Sete di acqua, di sapere e di vita

Esposto a Treviso il Bevitore di Arturo Martini, opera di rara potenza espressiva
Di Marina Grasso
Sparvoli Treviso presentazione scultura arturo martini
Sparvoli Treviso presentazione scultura arturo martini

di Marina Grasso

Una tonnellata di emozione pura. Precisamente 980 chili, di pietra scalpellata e lasciata grezza, dove “il non finito ha la funzione precisa di accentuare il valore elementare della materia...”, per usare le parole del suo autore, Arturo Martini. Una pietra che ritrae una grande figura umana ma anche un bisogno. Anzi, una condizione esistenziale. S’intitola “La sete”, oppure “Il bevitore”, la grande scultura che fino al 15 febbraio si può ammirare al Museo di Santa Caterina a Treviso, proveniente dalla Galleria Nazionale di Arte Moderna di Roma (Gnam) nella quale è esposta dal 1951. Un prestito frutto della collaborazione tra la Gnam e i Musei civici trevigiani, che hanno concesso alla mostra “Secessione e Avanguardia - L’arte in Italia prima della Grande Guerra 1905 - 1915”, allestita alla Gnam due gessi di Martini e un dipinto di Gino Rossi.

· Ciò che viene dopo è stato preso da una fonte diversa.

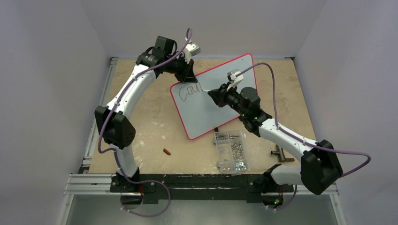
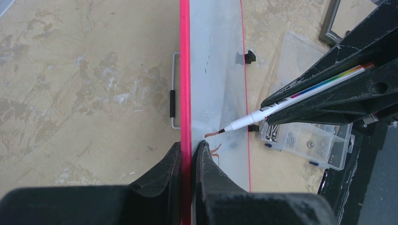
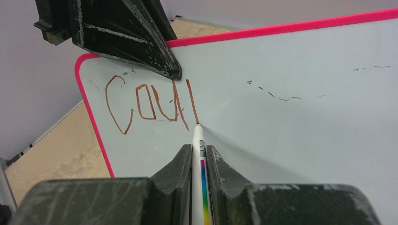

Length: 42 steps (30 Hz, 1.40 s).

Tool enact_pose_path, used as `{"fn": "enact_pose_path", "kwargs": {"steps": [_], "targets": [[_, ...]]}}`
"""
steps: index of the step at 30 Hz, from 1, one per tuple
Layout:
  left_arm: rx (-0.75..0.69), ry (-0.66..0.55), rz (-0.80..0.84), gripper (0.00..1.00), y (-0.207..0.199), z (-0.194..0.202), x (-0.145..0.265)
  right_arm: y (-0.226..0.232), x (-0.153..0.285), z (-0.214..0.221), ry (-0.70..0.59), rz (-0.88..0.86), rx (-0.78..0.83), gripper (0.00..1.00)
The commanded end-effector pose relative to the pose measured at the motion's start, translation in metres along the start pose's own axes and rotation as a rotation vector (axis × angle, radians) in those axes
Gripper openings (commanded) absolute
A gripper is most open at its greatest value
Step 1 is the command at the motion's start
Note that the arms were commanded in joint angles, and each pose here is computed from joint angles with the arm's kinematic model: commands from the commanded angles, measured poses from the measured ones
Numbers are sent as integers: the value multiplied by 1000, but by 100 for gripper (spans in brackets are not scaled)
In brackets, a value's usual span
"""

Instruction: Write a sentence on the whiteboard

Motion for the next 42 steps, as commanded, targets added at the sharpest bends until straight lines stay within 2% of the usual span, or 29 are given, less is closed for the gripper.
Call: {"fn": "enact_pose_path", "kwargs": {"steps": [1,24,42], "targets": [[-67,142,33,0,-14,24,-9,-7,3,-3,-21,47,-5,0],[-77,139,41,0,-18,23,-7,8,-22,-37,-84,16,5,0],[-80,139,32,0,-18,22,-5,12,-18,-55,-120,47,12,0]]}}
Point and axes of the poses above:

Grazie a questo scambio gratuito, è tornata a Treviso la grande opera che già vi fu esposta nel 1967, in occasione della mostra monografica curata da Bepi Mazzoni per i vent’anni dalla scomparsa di Martini: oltre due metri d’immobilità, percorsa da fremiti di vita impressi sulla sua superficie dall’intenso atto creativo di un artista capace di scolpire pagine di modernità internazionale negli anni delle chiusure autarchiche. Anni in cui, come lo stesso Martini scrisse nel 1945 con la sua consueta sfrontatezza “siccome morivo di fame col giolittismo ho creduto a questo movimento, cioè al fascismo”. Ammissione che non gli evitò l’epurazione dall’Accademia di Venezia per la colpa di aver aderito all’intellighenzia artistica che raccontò il tempo di un totalitarismo che cercava nuovi linguaggi.

Era il 1933 quando Martini iniziò quest’opera cruda e imponente (sperimentando, tra l’altro, la lavorazione diretta della materia senza bozzetto preparatorio) che completò tre anni dopo, per esporla a Torino nel 1937. Quello stesso Martini che una decina d’anni più tardi, piegato dal disprezzo verso troppe sue opere roboanti scolpite per il regime fascista, definì la scultura “lingua morta” e affidò la sua restante breve vita all’anfetamina e all’alcol. Quel Martini che adornò piazze e palazzi raccontando il fascismo, ma la cui sua vasta produzione testimonia la padronanza sia dei processi tecnici (pietra, bronzo, terracotta, ceramica), sia delle forme storiche cui s’ispirò, pur senza smarrire l’originalità e la vitalità. Quel Martini che, al di fuori dalle facili etichette e dai revisionismi di varia matrice, è stato e resta una delle espressioni più felici dell’arte novecentesca italiana, capace - negli anni Trenta - di un’interpretazione arcaicizzante e insieme modernissima della figura umana. Caratteristica poco evidenziata, all’epoca, nello straordinario Bevitore, a causa del paragone con i calchi pompeiani cui evidentemente s’ispira e che finì per neutralizzarne la clamorosa carica di originalità.

Eppure, ottant’anni dopo, la sua modernità è ancora vibrante, la sua austerità ancora potentemente espressiva, ben evidenziata a Treviso dall’area al primo piano del complesso monumentale in cui è stata collocata: uno spazio nel quale è facile farsi travolgere dalla suggestione di una posa che incarna la sofferenza che spinge alla ricerca d’acqua. Di sapere. Di vita. Questa no, non è sicuramente “lingua morta”.

Treviso, Museo di Santa Caterina, fino al 15 febbraio.